## GIVEN DATA:
[Start of Attachment]
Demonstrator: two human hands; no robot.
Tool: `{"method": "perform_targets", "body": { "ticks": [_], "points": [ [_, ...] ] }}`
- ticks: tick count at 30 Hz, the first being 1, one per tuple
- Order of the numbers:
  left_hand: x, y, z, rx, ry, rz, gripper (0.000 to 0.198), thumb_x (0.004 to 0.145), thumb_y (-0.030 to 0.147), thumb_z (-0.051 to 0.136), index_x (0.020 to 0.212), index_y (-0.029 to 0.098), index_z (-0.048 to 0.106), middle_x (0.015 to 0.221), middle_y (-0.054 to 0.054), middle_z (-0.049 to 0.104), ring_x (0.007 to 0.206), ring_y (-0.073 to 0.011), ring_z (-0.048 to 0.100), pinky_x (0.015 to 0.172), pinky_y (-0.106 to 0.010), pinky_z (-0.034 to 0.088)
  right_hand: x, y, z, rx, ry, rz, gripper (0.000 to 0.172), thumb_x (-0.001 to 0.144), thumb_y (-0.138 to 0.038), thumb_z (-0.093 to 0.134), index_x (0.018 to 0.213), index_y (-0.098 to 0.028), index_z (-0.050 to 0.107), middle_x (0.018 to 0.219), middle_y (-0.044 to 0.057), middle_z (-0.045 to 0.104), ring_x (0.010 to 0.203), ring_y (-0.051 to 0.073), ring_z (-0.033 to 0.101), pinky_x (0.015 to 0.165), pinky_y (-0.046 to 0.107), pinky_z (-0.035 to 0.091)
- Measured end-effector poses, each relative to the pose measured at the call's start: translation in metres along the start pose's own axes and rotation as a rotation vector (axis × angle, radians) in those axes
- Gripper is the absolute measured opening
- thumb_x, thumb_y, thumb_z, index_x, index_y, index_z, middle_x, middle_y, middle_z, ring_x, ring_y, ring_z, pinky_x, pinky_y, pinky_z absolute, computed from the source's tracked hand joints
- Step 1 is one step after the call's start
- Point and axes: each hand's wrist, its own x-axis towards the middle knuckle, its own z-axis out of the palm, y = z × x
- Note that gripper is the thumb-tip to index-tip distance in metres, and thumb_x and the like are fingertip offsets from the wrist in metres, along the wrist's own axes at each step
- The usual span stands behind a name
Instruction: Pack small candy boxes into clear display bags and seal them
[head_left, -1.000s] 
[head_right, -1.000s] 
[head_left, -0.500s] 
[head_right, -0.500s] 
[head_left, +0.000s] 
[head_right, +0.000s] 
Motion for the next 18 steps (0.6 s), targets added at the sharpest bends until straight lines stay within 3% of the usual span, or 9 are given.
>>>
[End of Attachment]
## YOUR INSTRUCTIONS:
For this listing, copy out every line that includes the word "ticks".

## EXERCISE SOLUTION:
Tool: `{"method": "perform_targets", "body": { "ticks": [_], "points": [ [_, ...] ] }}`
- ticks: tick count at 30 Hz, the first being 1, one per tuple

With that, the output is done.